▸ **WHAT YOU NEED TO DO**:
Every line that holds the word "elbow" needs to be copied from the data below.

▸ **DATA SECTION**:
********
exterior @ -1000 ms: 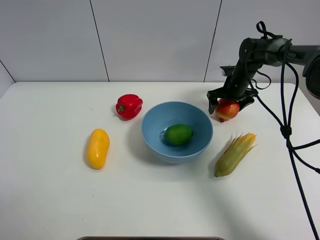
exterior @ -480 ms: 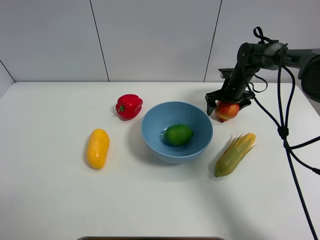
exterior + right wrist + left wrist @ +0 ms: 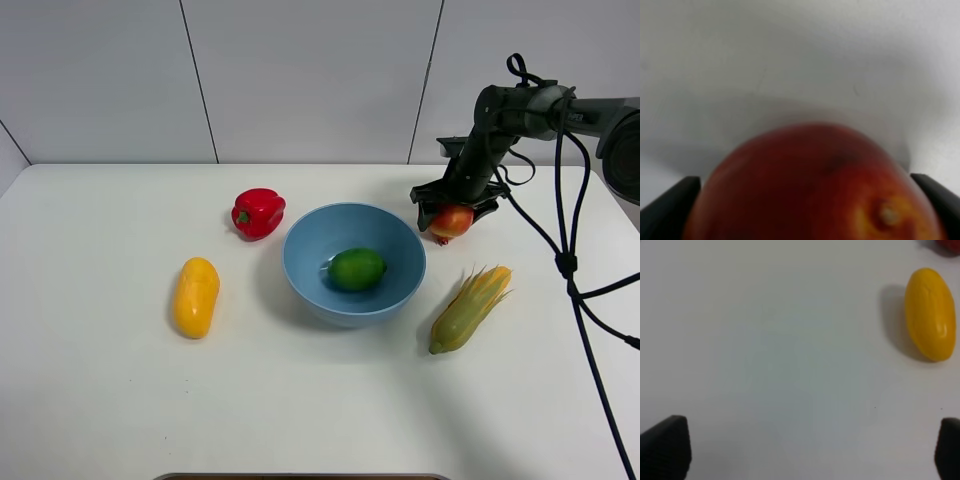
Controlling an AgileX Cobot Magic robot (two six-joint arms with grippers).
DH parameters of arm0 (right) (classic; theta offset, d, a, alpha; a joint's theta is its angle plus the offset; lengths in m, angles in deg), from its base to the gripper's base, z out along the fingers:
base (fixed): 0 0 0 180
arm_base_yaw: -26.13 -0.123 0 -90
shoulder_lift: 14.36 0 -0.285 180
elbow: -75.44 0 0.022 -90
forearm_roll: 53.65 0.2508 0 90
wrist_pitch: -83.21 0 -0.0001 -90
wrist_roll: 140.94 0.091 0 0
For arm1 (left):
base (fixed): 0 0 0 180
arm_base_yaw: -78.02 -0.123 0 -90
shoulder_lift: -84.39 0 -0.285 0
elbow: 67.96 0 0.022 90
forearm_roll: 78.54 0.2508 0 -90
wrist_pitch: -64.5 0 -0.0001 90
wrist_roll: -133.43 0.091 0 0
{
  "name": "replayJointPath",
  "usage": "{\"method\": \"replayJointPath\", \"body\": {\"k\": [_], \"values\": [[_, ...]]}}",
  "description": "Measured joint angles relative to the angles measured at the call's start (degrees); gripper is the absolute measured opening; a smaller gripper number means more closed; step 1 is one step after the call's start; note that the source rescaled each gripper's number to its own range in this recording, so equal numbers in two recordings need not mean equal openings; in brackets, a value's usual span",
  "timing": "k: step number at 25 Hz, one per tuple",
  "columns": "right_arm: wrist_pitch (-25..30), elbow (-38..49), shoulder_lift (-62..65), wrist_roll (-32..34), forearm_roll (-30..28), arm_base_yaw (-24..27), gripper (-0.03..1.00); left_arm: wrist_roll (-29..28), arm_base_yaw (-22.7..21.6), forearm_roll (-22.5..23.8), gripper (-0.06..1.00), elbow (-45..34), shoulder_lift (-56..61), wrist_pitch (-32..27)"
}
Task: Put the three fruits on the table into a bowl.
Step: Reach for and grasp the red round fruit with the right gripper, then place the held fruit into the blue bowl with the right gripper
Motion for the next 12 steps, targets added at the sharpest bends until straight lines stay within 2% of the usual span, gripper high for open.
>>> {"method": "replayJointPath", "body": {"k": [1,12], "values": [[0.0,0.0,0.0,0.0,0.0,0.0,0.32,0.0,0.0,0.0,1.00,0.0,0.0,0.0],[0.0,0.0,0.0,0.0,0.0,0.0,0.32,0.0,0.0,0.0,1.00,0.0,0.0,0.0]]}}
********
▸ **RESPONSE BELOW**:
elbow: -75.44 0 0.022 -90
elbow: 67.96 0 0.022 90
  "columns": "right_arm: wrist_pitch (-25..30), elbow (-38..49), shoulder_lift (-62..65), wrist_roll (-32..34), forearm_roll (-30..28), arm_base_yaw (-24..27), gripper (-0.03..1.00); left_arm: wrist_roll (-29..28), arm_base_yaw (-22.7..21.6), forearm_roll (-22.5..23.8), gripper (-0.06..1.00), elbow (-45..34), shoulder_lift (-56..61), wrist_pitch (-32..27)"

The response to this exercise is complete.